(EXERCISE INSTRUCTIONS)
Look below for the line with "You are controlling", then give it again exactly, along with every line that comes after it, the final line included.

** Opening DATA FOR REVIEW block **

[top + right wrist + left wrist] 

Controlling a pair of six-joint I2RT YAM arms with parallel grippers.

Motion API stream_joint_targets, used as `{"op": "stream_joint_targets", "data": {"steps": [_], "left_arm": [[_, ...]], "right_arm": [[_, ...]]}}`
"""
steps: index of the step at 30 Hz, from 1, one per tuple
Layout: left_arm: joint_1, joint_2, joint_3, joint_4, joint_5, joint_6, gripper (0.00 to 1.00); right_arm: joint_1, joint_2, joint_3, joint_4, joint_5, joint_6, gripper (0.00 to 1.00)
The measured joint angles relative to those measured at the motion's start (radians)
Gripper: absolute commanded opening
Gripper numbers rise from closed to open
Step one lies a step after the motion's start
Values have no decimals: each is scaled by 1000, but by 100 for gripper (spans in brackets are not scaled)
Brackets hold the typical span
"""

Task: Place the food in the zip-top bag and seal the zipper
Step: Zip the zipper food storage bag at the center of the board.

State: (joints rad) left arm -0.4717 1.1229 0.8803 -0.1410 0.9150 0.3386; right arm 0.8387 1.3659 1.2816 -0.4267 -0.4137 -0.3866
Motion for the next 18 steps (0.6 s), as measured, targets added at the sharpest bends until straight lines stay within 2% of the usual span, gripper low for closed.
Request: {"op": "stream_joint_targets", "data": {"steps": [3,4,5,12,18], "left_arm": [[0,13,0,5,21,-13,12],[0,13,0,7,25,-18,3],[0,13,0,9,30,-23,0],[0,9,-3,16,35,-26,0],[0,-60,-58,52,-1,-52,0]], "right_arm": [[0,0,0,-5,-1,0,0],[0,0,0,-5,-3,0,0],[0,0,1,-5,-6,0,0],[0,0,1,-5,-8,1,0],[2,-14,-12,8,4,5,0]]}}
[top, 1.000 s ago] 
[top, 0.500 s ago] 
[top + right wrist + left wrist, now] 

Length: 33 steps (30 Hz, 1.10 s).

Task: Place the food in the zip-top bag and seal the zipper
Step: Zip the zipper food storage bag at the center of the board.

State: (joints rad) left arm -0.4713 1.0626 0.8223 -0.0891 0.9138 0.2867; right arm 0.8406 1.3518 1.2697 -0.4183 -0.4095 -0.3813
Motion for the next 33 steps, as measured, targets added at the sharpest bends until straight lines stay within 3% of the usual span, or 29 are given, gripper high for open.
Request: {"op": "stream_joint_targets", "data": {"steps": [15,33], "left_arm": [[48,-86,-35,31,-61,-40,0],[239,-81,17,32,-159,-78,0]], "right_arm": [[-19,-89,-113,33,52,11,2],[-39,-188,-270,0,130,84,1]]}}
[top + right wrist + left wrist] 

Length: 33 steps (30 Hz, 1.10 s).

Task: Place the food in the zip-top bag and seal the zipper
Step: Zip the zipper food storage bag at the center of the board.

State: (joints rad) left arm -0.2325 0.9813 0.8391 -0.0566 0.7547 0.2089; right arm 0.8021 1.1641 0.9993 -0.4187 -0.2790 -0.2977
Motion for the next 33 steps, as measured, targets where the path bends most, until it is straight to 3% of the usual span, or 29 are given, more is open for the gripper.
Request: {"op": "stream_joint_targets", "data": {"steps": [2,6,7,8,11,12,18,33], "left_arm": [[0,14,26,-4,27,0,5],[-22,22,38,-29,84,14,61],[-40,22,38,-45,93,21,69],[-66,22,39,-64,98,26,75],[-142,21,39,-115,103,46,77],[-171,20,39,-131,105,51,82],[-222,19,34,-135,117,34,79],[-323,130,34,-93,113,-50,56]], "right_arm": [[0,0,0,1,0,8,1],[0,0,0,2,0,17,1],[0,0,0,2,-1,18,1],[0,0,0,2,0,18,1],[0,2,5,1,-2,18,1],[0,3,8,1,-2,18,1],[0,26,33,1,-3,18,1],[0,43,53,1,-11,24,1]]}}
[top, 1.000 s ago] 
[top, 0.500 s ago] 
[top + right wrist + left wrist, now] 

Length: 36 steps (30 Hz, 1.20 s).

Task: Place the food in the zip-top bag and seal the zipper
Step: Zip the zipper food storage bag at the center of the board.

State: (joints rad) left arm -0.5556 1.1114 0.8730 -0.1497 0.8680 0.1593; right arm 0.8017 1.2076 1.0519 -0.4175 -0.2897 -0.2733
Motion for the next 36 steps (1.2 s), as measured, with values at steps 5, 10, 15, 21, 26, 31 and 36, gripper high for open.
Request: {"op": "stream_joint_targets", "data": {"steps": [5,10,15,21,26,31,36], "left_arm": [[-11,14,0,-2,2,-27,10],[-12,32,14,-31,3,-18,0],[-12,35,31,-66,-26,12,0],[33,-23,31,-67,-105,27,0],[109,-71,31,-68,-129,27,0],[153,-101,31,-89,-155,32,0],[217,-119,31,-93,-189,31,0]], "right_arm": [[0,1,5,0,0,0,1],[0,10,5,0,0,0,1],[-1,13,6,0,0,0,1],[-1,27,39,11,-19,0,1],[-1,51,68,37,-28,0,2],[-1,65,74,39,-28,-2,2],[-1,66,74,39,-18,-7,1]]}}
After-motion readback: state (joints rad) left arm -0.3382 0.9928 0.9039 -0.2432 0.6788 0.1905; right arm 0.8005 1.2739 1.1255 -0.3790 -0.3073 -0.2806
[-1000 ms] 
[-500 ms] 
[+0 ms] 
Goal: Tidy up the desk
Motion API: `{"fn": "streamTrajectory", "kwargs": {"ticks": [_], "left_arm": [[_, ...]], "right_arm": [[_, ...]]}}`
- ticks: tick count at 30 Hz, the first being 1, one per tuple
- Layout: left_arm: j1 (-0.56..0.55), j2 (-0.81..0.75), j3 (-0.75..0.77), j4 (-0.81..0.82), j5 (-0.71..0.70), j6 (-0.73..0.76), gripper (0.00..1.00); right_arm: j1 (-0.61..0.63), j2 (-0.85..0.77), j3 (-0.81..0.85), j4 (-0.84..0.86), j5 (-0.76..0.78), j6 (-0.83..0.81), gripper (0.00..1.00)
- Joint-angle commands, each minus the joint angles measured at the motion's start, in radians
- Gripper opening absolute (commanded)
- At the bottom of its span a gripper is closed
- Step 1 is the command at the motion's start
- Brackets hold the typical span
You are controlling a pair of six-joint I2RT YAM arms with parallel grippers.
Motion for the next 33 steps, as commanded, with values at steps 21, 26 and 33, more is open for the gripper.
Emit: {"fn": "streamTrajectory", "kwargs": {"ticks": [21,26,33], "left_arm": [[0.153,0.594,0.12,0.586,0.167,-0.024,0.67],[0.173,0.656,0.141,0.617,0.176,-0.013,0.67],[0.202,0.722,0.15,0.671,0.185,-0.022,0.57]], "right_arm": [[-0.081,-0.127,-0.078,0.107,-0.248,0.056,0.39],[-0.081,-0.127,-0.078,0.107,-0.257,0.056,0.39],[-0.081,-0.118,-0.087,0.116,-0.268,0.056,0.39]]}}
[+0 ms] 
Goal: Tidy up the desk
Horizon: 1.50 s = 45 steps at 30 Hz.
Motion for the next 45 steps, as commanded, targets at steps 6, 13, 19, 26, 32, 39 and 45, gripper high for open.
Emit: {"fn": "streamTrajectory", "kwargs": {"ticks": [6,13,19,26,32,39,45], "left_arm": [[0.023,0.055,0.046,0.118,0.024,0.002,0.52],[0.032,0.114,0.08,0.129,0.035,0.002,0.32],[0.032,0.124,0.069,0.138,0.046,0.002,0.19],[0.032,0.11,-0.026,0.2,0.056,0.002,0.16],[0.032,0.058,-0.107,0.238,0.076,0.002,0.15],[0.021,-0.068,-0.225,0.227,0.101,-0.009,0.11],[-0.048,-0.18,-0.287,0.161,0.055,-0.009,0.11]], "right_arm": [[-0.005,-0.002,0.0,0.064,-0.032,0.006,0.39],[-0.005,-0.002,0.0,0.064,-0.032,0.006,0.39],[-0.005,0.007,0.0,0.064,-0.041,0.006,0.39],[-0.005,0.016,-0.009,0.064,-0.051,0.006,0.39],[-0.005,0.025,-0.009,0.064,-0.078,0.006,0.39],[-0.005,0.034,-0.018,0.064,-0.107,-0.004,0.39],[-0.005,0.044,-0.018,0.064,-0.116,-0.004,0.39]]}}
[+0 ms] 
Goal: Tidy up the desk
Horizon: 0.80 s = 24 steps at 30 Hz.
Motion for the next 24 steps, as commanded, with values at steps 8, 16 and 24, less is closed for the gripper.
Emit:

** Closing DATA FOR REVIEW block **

(RESPONSE AREA)
You are controlling a pair of six-joint I2RT YAM arms with parallel grippers.
Motion for the next 33 steps, as commanded, with values at steps 21, 26 and 33, more is open for the gripper.
Emit: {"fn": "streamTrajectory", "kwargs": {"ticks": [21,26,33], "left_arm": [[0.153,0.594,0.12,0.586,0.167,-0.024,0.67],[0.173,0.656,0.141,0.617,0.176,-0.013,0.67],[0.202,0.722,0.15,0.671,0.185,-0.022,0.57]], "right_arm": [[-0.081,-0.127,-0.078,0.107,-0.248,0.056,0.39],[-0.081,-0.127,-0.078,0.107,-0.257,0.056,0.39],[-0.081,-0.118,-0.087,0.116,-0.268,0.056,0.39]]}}
[+0 ms] 
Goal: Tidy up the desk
Horizon: 1.50 s = 45 steps at 30 Hz.
Motion for the next 45 steps, as commanded, targets at steps 6, 13, 19, 26, 32, 39 and 45, gripper high for open.
Emit: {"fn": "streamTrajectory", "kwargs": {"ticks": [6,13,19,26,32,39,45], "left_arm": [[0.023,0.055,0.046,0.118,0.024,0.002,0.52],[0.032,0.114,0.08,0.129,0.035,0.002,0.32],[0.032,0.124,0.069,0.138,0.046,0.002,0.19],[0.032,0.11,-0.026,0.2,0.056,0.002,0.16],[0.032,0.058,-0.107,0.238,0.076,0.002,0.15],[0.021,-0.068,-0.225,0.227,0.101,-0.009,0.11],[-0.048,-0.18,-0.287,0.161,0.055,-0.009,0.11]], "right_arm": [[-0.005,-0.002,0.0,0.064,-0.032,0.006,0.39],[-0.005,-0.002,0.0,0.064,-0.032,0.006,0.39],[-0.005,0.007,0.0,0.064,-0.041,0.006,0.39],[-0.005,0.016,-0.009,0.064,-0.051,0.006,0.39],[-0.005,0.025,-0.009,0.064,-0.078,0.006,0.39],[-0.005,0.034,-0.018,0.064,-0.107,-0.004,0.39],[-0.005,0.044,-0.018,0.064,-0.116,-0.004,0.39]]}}
[+0 ms] 
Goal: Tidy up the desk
Horizon: 0.80 s = 24 steps at 30 Hz.
Motion for the next 24 steps, as commanded, with values at steps 8, 16 and 24, less is closed for the gripper.
Emit:

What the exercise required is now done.